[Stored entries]
....................
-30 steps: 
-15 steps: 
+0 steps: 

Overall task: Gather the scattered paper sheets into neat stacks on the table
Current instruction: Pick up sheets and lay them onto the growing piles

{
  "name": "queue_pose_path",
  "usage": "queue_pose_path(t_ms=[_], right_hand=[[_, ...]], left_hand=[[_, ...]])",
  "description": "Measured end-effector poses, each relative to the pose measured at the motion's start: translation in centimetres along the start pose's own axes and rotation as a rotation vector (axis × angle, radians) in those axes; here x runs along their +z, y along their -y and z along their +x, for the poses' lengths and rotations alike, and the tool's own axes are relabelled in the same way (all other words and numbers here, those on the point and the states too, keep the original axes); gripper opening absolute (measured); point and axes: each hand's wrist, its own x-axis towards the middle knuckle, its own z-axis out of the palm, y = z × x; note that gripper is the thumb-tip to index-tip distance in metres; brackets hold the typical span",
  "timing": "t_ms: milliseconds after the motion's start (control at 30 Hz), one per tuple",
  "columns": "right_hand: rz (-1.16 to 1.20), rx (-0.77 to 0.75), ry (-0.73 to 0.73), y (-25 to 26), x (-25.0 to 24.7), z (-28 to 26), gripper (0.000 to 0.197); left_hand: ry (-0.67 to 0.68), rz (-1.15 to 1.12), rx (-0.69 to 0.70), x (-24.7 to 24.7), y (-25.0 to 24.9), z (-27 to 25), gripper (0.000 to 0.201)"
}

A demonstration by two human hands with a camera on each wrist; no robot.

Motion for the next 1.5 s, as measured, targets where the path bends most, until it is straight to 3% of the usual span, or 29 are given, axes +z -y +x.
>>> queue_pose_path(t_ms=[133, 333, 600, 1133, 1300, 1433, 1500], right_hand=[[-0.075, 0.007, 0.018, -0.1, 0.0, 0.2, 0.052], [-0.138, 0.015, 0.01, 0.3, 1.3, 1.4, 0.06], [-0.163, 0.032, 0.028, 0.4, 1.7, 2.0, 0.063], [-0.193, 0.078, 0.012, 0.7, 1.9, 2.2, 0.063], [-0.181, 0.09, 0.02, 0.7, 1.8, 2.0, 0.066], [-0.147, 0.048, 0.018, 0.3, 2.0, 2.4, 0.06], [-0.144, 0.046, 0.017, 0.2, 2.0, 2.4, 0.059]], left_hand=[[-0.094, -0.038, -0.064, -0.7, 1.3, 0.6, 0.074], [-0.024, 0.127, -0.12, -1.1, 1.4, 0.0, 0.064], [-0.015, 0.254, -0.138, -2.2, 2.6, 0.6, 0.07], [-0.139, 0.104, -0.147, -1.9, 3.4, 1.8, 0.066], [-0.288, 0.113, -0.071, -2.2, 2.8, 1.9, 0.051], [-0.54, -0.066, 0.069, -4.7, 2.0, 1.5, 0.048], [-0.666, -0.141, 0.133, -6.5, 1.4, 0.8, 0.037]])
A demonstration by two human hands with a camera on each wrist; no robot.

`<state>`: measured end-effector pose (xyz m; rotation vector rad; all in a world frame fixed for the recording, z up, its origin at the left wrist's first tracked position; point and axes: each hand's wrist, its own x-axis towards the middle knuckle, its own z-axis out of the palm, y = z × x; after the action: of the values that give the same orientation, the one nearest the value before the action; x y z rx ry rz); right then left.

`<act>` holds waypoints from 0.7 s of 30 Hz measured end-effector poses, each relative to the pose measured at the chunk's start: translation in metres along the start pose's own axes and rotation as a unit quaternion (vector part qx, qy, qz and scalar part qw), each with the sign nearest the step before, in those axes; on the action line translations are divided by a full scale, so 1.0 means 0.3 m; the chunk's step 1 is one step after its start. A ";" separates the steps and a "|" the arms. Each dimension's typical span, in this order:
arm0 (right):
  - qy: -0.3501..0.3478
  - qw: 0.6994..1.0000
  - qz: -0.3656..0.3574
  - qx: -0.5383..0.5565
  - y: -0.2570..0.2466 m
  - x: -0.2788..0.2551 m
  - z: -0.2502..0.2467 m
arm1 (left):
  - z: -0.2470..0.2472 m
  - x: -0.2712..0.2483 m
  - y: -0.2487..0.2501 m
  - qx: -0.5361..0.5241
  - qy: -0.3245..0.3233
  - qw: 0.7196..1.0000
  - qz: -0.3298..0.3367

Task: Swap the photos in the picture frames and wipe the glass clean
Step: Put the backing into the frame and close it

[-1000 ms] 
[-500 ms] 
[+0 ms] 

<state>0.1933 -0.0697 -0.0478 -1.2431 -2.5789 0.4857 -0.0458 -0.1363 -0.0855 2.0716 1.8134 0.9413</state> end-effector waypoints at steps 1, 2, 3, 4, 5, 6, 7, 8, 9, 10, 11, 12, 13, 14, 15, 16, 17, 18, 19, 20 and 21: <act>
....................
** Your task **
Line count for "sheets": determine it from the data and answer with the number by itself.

** Solution for this exercise **
2